Perhaps there is a larger lesson here. Should we use the same p-value threshold for a study of, say, an antidepressant as we do for a study of an agent that may reduce mortality? In the former case, we may be most concerned about exposure of patients to a costly drug with no benefits and potential side effects - in essence, we are most concerned with a Type I Error, i.e., concluding that there is a benefit when in reality there is none. Perhaps in a trial of a potentially life-saving therapy (e.g., vasopressin) we should be most concerned with a Type II Error, i.e., concluding that there is no real benefit when in reality one exists. If that were the case, and you may have already guessed that I believe that it should be, we could address this concern by loosening the standard of statistical significance for a study of potentially life-saving agents.

The standards notwithstanding, critical care practitioners are free to interpret these data as they see fit.
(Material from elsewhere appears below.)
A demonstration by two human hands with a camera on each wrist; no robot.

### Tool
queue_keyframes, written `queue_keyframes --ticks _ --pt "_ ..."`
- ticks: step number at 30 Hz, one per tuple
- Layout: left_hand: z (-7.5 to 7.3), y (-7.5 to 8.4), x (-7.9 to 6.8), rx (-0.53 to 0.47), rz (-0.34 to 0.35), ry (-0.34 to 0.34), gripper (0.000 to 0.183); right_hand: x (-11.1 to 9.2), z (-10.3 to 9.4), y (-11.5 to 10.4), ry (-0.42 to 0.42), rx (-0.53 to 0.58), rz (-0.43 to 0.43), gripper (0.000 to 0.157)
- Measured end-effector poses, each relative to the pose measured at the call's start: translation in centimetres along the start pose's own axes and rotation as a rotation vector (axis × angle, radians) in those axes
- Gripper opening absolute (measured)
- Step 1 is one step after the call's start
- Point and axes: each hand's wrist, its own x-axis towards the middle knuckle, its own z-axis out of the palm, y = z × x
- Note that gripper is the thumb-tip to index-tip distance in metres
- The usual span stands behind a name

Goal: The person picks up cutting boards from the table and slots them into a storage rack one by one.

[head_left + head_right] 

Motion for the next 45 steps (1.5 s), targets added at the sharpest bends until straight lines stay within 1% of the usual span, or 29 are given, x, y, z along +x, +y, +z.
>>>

And one reasonable conclusion is that, the trends being in the right direction and the side effect profile being acceptable, we should be using more vasopressin in septic shock.

Or, we must make a tough call: do we want to invest the resources in a much larger trail to determine if vasopressin can be shown to reduce mortality at the conventional p-value level of 0.05? Can we recruit the necessary 3000 patients?